The suspect, who is reportedly a “tall African American man” was later apprehended.

Meanwhile, Blow tweeted that he is annoyed by people who say that young black men have nothing to fear in encounters with law enforcement.  “This is exactly why I have NO PATIENCE for ppl trying to convince me that the fear these young blk men feel isn’t real #RacialBattleFatigue,” Blow tweeted.

Blow says he did not have a problem with his son being questioned as part of the police investigation process but raises the question: was drawing a gun necessary in Tahj’s situation?  The frustrated and fuming father also wondered in his bi-weekly op-ed colum. And, why his son was reportedly never informed as to why he was being held?
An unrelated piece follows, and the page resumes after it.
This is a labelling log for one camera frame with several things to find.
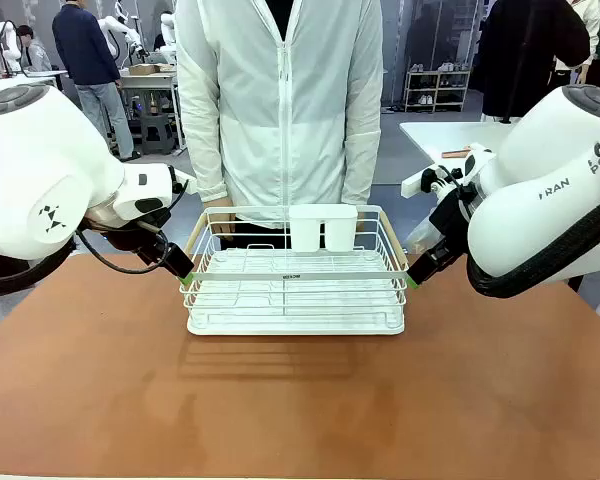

“Why not ask for ID first?,” said Blow in his column which was published on Monday.  “My son was unarmed, possessed no plunder, obeyed all instructions, answered all questions, did not attempt to flee or resist in any way.  This is the scenario I have always dreaded: my son at the wrong end of a gun barrel, face down on the concrete. I had always dreaded the moment that we would share stories about encounters with the police in which our lives hung in the balance, intergenerational stories of joining the inglorious “club.”

Further, “What if my son had panicked under the stress, having never had a gun pointed at him before, and made what the officer considered a “suspicious” movement? Had I come close to losing him? Triggers cannot be unpulled. Bullets cannot be called back.”

According to Blow, the dean of Yale College and police department have apologized and agreed to conduct an internal investigation.  But despite all of the pacifying moves, Blow states in his column,  “…the scars cannot be unmade. My son will always carry the memory of the day he left his college library and an officer trained a gun on him.”